Sedangkan 23 anggota pansus, kata Julius, telah diduga melanggar Peraturan DPR Nomor 1 Tahun 2015 tentang Kode Etik Pasal 2 Ayat 1 dan 2 serta Pasal 3 Ayat 1 dan 4.
Meskipun laporan ini harus kembali dilengkapi secara administrasi, Julius berharap MKD akan mengusut laporan ini.
Baca Juga: MKD Verifikasi Laporan Dugaan Pelanggaran Etika Pansus Angket
Dia juga berharap MKD segera memriksa terlapor I, II dan III atas dugaan pelanggaran kode etik, serta menghentikan berjalanya Pansus ini karena pembentukannya yang dianggap bermasalah.
"Kami masih mempercayai lembaga parlemen DPR ini. Kamis masih mempercayai ada proses di bawah MKD, sehingga itu yang kami kedepankan," ujarnya.
Sekedar informasi, hak angket muncul pertamakali ketika berlangsung rapat dengar pendapat antara KPK dan Komisi III DPR pada 19 April 2017.
Dalam rapat itu, Komisi III DPR menginginkan KPK membuka rekaman pemeriksaan terhadap anggota Fraksi Hanura Miryam Haryani terkait kasus dugaan korupsi proyek kartu tanda penduduk elektronik. Tapi, KPK menolak karena rekaman merupakan bagian dari materi pemeriksaan. KPK menekankan bahwa rekaman tersebut bisa dibuka hanya di dalam pengadilan.
Itulah yang kemudian membuat sejumlah anggota komisi III mengusulkan penggunaan hak angket. Usulan tersebut kemudian dibawa ke rapat Paripurna. Wakil Ketua DPR Fahri Hamzah yang mengesahkan usulan tersebut pada 28 April 2017 meski rapat berjalan dengan hujan interupsi dan membuat sejumlah fraksi walkout.
Setelah itu, Pansus Hak Angket KPK menggelar rapat perdananya Rabu (7/6/2017). Rapat tersebut dihadiri tujuh fraksi hadir, yakni Partai Golkar, PDI Perjuangan, Hanura, Nasdem, PPP, PAN dan Gerindra.

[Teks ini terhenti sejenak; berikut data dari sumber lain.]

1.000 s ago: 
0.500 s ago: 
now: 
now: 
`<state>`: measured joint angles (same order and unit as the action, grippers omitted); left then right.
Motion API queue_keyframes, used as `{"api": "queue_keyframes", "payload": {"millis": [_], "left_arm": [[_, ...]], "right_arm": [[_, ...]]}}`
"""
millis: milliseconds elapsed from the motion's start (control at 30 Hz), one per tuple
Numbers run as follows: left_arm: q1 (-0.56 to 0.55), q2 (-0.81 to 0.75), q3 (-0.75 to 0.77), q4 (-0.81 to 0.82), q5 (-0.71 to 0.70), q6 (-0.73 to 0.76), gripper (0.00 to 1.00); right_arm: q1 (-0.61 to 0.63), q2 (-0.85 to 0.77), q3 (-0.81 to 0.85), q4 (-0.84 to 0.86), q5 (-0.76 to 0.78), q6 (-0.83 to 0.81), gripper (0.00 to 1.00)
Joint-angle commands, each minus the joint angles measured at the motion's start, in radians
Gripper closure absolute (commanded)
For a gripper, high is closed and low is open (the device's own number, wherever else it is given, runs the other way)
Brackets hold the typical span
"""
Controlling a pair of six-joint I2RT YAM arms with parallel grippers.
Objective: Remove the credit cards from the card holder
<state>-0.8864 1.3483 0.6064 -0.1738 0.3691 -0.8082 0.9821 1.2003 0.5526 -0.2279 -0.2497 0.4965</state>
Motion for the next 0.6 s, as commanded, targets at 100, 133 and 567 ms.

Rapat yang dipimpin Wakil Ketua DPR Fadli Zon tersebut sekaligus memutuskan pimpinan pansus angket KPK. Politikus Partai Golkar Agun Gunandjar ditunjuk sebagai ketua. Sementara politikus PDI Perjuangan Risa Mariska, politikus Hanura Dossy Iskandar, dan politikus Nasdem Taufiqulhadi ditunjuk menjadi wakilnya.